Data extract:

--- START ---

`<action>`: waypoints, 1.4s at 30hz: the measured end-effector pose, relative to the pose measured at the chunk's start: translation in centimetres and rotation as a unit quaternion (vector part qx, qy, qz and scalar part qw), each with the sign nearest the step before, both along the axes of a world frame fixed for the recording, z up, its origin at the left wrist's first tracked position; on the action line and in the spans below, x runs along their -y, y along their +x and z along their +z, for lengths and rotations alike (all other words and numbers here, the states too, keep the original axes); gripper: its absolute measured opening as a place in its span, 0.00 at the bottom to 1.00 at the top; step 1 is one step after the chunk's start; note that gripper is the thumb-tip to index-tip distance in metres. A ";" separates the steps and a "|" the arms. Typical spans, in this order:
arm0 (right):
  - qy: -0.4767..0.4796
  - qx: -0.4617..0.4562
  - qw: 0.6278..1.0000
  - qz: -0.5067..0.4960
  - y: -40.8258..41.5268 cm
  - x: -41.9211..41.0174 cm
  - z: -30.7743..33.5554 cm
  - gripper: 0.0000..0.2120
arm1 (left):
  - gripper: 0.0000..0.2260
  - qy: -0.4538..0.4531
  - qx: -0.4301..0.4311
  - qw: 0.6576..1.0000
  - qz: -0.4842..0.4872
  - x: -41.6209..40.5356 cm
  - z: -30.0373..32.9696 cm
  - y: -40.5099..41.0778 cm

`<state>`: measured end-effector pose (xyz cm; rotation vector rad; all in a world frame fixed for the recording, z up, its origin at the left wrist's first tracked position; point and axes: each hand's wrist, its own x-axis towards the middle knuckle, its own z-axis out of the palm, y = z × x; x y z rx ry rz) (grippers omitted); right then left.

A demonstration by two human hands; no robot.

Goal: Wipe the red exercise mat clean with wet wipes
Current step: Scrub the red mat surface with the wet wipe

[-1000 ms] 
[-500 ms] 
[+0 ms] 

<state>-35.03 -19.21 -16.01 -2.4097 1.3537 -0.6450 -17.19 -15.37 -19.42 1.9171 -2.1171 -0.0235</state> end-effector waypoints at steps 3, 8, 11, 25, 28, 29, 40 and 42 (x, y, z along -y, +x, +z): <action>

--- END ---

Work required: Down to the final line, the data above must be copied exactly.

Result:
`<action>`: waypoints, 1.4s at 30hz: the measured end-effector pose, relative to the pose measured at the chunk's start: translation in centimetres and rotation as a unit quaternion (vector part qx, qy, qz and scalar part qw), each with the sign nearest the step before, both along the axes of a world frame fixed for the recording, z up, its origin at the left wrist's first tracked position; on the action line and in the spans below, x runs along their -y, y along their +x and z along their +z, for lengths and rotations alike (all other words and numbers here, the states too, keep the original axes); gripper: its absolute measured opening as a place in its span, 0.00 at the bottom to 1.00 at the top; step 1 is one step after the chunk's start; note that gripper is the thumb-tip to index-tip distance in metres. A ";" separates the steps and a "|" the arms. Typical spans, in this order:
arm0 (right):
  - qy: -0.4767..0.4796
  - qx: -0.4617..0.4562
  - qw: 0.6278..1.0000
  - qz: -0.5067..0.4960
  - y: -40.8258..41.5268 cm
  - x: -41.9211..41.0174 cm
  - z: -30.7743..33.5554 cm
  - gripper: 0.0000..0.2120
arm1 (left):
  - gripper: 0.0000..0.2260
  - qy: -0.4538..0.4531
  - qx: -0.4301..0.4311
  - qw: 0.6576..1.0000
  - qz: -0.4842..0.4872
  - x: -41.6209..40.5356 cm
  - z: -30.0373..32.9696 cm
  - y: -40.5099..41.0778 cm

`<state>`: measured end-effector pose (xyz cm; rotation vector rad; all in a world frame fixed for the recording, z up, its origin at the left wrist's first tracked position; point and axes: each hand's wrist, its own x-axis towards the middle knuckle, its own z-axis out of the palm, y = z × x; x y z rx ry rz) (grippers omitted); right then left.

A demonstration by two human hands; no robot.

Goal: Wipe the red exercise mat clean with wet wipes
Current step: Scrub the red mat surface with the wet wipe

[-1000 ms] 
[-500 ms] 
[+0 ms] 

<state>-35.03 -19.21 -16.01 -2.4097 1.3537 -0.6450 -17.19 -15.37 -19.42 1.9171 -2.1171 -0.0235</state> end-effector waypoints at steps 3, 8, 11, 25, 28, 29, 40 and 42 (x, y, z along -y, +x, +z): <action>

Nothing remains to be done in this exercise.